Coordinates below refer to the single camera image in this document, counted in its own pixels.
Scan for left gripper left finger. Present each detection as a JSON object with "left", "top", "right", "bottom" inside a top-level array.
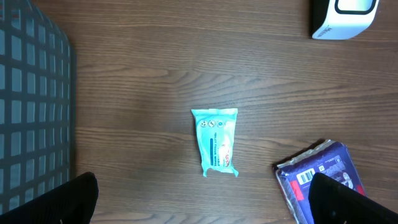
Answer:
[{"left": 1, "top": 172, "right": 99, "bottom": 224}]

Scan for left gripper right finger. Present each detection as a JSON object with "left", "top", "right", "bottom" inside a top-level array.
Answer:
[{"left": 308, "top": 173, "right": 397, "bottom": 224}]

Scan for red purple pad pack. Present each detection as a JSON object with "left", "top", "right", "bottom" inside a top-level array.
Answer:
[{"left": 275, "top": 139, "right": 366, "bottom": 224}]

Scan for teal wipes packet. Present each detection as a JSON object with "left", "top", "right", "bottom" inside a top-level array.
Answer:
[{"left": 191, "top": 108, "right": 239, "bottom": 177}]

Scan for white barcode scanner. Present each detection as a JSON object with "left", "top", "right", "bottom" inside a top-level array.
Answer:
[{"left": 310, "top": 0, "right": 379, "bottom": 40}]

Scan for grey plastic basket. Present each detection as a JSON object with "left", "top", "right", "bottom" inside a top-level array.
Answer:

+++++

*Task statement*. Copy out the full material exactly. Pictures should not appear in it.

*Answer to the problem*.
Coordinates below refer to the single camera image in this document, counted in its own pixels.
Scan for left gripper left finger. Present each detection as a JSON object with "left", "top", "right", "bottom" inside a top-level array.
Answer:
[{"left": 1, "top": 172, "right": 99, "bottom": 224}]

Scan for left gripper right finger. Present each detection as a JSON object with "left", "top", "right", "bottom" inside a top-level array.
Answer:
[{"left": 308, "top": 173, "right": 397, "bottom": 224}]

Scan for red purple pad pack. Present each detection as a JSON object with "left", "top", "right", "bottom" inside a top-level array.
Answer:
[{"left": 275, "top": 139, "right": 366, "bottom": 224}]

Scan for teal wipes packet. Present each detection as a JSON object with "left", "top", "right", "bottom" inside a top-level array.
Answer:
[{"left": 191, "top": 108, "right": 239, "bottom": 177}]

Scan for white barcode scanner. Present each detection as a JSON object with "left", "top", "right", "bottom" inside a top-level array.
Answer:
[{"left": 310, "top": 0, "right": 379, "bottom": 40}]

Scan for grey plastic basket. Present each detection as a JSON object with "left", "top", "right", "bottom" inside a top-level array.
Answer:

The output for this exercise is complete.